_Task to complete_
The line with "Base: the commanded", the line with "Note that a", and all lines between them in the material below: return these exactly, and no others.

╭──

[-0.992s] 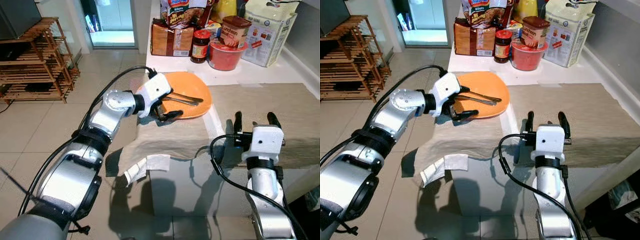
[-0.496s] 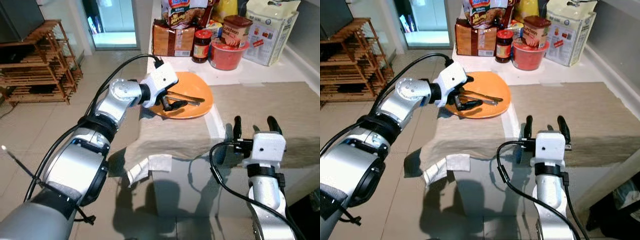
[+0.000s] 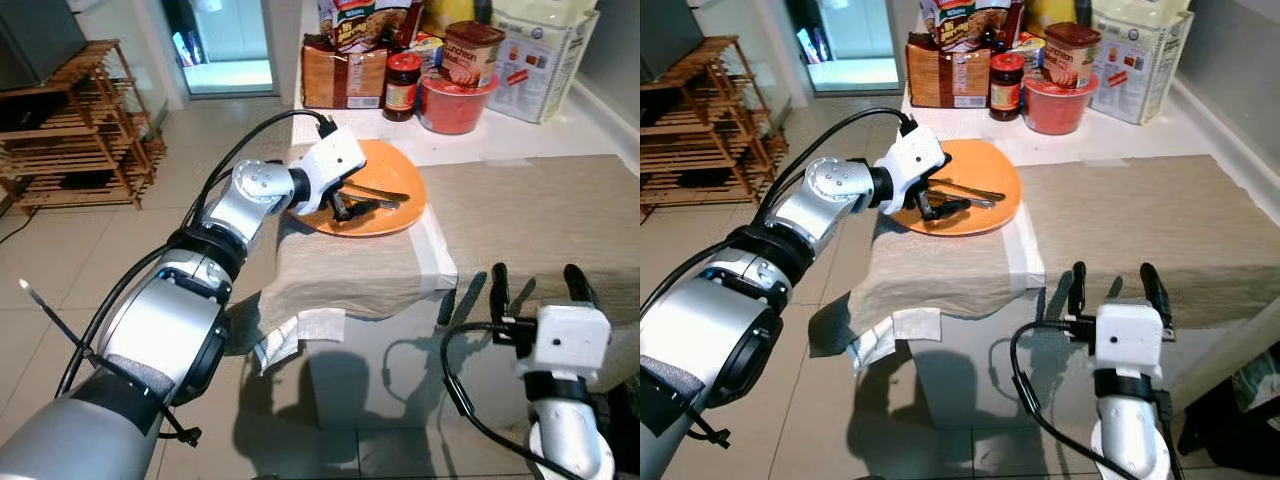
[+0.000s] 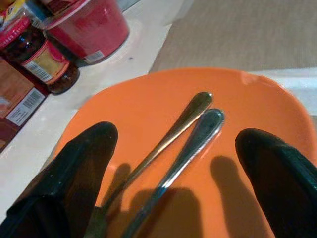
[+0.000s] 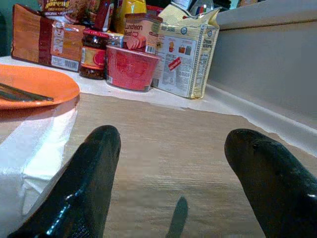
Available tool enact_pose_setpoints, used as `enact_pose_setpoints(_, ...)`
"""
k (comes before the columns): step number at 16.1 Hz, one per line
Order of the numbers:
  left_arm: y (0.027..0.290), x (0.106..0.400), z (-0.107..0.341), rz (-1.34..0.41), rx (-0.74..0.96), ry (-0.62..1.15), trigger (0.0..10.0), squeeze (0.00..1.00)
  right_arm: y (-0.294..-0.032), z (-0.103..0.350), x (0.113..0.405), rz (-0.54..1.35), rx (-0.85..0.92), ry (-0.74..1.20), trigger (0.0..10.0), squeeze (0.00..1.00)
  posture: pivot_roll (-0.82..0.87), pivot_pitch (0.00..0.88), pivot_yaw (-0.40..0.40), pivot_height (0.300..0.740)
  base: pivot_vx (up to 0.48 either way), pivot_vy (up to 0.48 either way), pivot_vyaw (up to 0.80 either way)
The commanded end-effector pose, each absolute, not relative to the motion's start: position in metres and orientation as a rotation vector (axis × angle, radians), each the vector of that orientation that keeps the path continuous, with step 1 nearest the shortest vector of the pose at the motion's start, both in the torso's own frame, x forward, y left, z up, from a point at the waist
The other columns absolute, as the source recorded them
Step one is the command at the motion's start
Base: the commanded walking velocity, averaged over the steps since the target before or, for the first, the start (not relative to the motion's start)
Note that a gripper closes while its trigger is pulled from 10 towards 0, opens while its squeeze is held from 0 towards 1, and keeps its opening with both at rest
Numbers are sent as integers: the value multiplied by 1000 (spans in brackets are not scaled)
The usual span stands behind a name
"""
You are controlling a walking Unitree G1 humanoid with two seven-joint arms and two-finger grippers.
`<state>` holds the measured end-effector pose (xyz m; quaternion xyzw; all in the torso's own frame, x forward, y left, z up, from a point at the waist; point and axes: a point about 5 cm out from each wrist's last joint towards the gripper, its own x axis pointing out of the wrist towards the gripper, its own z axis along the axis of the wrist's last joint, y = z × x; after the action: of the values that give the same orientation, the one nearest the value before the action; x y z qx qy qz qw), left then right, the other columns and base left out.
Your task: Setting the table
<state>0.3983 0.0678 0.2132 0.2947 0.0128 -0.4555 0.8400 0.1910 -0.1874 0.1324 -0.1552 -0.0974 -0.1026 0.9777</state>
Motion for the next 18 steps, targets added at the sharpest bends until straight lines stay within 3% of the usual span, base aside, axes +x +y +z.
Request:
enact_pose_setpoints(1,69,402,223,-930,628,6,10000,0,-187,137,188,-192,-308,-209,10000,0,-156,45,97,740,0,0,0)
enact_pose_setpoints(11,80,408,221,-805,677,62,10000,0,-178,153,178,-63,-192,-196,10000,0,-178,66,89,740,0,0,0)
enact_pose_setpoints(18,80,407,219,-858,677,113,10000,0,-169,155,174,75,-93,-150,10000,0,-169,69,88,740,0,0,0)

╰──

_Written response_
Base: the commanded walking velocity, averaged over the steps since the target before or, for the first, the start (not relative to the motion's start)
Note that a gripper closes while its trigger is pulled from 10 towards 0, opens while its squeeze is held from 0 towards 1, and keeps its opening with both at rest

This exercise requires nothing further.